Tag: Washington DC

Does DC Need Metro Rail?

Yesterday’s shutdown of the Washington Metro rail system was supposed to result in horrible congestion. In fact, as reported in the Washington Post, congestion was “normal,” with a little heavier traffic than usual in some places and lighter in others.

A few people hadn’t gotten the word, but most made other plans. Some people took the bus, but many buses had empty seats. Some people took taxis, but some taxi drivers reported no more business than usual. Pedestrian and bike traffic across the Key Bridge doubled, but that just meant 1,150 more than usual. Capital Bikeshare parking slots downtown were full, indicating more people used them to commute to work than usual. 

Uber, Lyft, and ZipCar all had good days, showing that private enterprise is alive and well.

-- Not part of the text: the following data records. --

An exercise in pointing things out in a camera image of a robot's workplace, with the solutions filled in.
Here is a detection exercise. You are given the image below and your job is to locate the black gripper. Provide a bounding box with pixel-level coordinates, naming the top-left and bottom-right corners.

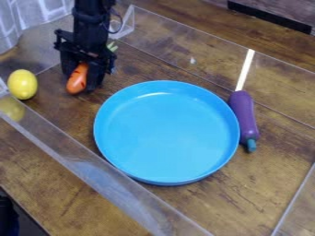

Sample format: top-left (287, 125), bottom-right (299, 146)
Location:
top-left (55, 12), bottom-right (117, 91)

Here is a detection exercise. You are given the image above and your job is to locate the orange toy carrot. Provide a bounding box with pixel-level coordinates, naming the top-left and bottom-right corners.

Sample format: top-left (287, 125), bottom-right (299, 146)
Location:
top-left (65, 41), bottom-right (120, 95)

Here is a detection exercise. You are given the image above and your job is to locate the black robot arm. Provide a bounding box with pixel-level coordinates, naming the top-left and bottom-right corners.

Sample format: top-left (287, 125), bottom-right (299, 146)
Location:
top-left (55, 0), bottom-right (117, 91)

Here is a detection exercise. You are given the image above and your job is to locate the yellow toy lemon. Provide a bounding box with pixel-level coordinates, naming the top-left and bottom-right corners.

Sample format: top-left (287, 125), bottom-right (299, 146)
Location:
top-left (8, 69), bottom-right (39, 100)

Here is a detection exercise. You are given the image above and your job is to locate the white grey curtain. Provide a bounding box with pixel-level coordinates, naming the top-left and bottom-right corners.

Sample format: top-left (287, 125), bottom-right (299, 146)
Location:
top-left (0, 0), bottom-right (73, 54)

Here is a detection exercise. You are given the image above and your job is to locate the blue round plate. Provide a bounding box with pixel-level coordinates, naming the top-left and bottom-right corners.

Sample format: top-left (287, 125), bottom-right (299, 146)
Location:
top-left (93, 80), bottom-right (240, 185)

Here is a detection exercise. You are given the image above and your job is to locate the purple toy eggplant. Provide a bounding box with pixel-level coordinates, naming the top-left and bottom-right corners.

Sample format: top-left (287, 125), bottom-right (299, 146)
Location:
top-left (228, 90), bottom-right (260, 152)

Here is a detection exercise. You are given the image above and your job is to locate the black bar in background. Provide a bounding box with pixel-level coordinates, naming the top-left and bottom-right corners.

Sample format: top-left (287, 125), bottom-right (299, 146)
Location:
top-left (228, 0), bottom-right (312, 35)

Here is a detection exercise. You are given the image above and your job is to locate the clear acrylic triangle bracket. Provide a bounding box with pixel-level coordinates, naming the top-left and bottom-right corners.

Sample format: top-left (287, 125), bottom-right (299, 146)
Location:
top-left (109, 5), bottom-right (133, 40)

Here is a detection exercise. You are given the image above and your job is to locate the clear acrylic barrier wall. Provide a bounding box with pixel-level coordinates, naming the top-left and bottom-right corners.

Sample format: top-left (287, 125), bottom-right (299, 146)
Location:
top-left (0, 0), bottom-right (315, 236)

Some commuters vowed to buy a car and stop taking the Metro, more because it was generally unreliable than this particular shutdown. 

The Washington Post’s architecture critic claims that the shutdown happened because “we decided to let our cities decay.” In fact, it’s because politicians decided that spending money on new construction projects, such as the Silver and Purple lines, would benefit their political careers more than spending it maintaining the existing system.

Before that, it’s because politicians decided to saddle Washington with an expensive, obsolete technology that the region can’t afford to maintain. Metro needs to spend $1.1 billion a year on maintenance to keep the system from deteriorating; it spent about a third of that in 2014, so it’s getting worse every year.

Yesterday’s lack of chaos suggests that Washington can get along without the rail system. It certainly can’t afford to keep it. It’s time to think about alternatives.

The Washington Metro Strategy

The Washington Metrorail system is completely shut down for a safety inspection today after having suffered another fire on Monday. As Metro’s new general manager, Paul Wiedefeld, wants people to know, “Safety is our highest priority.”

The Washington Post says that this decision confirms that Metro is “a national embarrassment.” In fact, the shutdown appears to be a classic Washington Monument strategy, in which bureaucrats try to make budget shortfalls as painful as possible in order to get more money out of Congress or other legislators. Instead of shutting the entire system down, Metro could have done the necessary inspections between midnight and 5 am, when the trains aren’t running. If the full inspections will take the 29 hours the trains won’t be running Wednesday and Thursday morning, then doing them at night would take just six days.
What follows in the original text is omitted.